■ HOW TO COMPLETE THIS TASK ■
Which lines in the data below contain the word "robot"? Copy each of them.

——————

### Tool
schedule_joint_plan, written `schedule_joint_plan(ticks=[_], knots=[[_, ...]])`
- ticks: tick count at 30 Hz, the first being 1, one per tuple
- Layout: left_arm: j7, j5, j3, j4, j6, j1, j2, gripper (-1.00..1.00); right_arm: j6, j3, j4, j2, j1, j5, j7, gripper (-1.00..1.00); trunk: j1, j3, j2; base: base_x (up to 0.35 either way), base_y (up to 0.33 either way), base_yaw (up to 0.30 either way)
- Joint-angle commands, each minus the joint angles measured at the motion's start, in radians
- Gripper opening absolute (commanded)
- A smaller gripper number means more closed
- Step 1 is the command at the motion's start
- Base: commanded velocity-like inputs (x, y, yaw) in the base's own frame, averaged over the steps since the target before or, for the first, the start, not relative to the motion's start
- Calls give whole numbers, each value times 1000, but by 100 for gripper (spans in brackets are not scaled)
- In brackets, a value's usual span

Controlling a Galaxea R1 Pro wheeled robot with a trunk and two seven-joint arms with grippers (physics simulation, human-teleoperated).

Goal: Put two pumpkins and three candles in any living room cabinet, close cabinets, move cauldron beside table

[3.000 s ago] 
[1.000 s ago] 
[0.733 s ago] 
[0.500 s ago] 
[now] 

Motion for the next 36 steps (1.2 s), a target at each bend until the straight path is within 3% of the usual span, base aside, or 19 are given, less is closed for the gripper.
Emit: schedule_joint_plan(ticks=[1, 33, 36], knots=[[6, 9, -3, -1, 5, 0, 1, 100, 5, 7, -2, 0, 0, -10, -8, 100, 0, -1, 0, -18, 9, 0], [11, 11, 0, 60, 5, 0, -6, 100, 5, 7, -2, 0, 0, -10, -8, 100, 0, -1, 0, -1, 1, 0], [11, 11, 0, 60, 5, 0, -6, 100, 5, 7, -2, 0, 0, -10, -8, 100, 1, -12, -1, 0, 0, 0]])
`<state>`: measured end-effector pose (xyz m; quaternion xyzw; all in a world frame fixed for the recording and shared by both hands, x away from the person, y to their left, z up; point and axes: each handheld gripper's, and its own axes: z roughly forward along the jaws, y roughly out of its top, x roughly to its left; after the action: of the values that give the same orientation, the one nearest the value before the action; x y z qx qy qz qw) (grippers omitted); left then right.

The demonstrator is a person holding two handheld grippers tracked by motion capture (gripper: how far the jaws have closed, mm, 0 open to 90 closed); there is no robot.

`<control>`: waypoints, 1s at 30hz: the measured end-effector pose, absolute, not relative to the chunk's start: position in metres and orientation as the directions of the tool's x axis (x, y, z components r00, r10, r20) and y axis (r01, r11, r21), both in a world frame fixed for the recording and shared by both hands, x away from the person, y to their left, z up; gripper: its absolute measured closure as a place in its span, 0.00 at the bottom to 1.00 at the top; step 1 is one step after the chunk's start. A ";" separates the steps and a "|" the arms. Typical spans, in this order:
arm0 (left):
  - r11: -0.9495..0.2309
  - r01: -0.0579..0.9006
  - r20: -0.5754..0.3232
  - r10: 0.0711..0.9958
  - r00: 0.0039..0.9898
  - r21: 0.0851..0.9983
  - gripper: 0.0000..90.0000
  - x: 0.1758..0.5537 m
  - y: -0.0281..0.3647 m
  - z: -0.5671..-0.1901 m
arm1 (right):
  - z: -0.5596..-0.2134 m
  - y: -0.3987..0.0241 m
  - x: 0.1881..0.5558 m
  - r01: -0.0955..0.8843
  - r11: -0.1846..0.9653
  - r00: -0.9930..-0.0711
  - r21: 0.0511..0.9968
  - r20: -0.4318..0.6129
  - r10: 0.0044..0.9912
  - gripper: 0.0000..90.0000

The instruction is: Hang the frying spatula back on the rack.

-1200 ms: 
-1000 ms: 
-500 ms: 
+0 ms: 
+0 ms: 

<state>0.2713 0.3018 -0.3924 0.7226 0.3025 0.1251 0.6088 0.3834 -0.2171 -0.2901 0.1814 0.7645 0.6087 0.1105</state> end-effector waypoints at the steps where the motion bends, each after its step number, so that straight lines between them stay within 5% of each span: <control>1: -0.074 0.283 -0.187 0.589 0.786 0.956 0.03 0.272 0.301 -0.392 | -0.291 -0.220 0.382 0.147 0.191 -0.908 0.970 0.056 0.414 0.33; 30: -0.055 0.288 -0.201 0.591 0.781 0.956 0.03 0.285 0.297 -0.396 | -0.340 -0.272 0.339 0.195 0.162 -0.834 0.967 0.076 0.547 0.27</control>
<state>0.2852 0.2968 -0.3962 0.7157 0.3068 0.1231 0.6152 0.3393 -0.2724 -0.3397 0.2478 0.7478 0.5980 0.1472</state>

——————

■ ANSWER BOX ■
Controlling a Galaxea R1 Pro wheeled robot with a trunk and two seven-joint arms with grippers (physics simulation, human-teleoperated).
The demonstrator is a person holding two handheld grippers tracked by motion capture (gripper: how far the jaws have closed, mm, 0 open to 90 closed); there is no robot.

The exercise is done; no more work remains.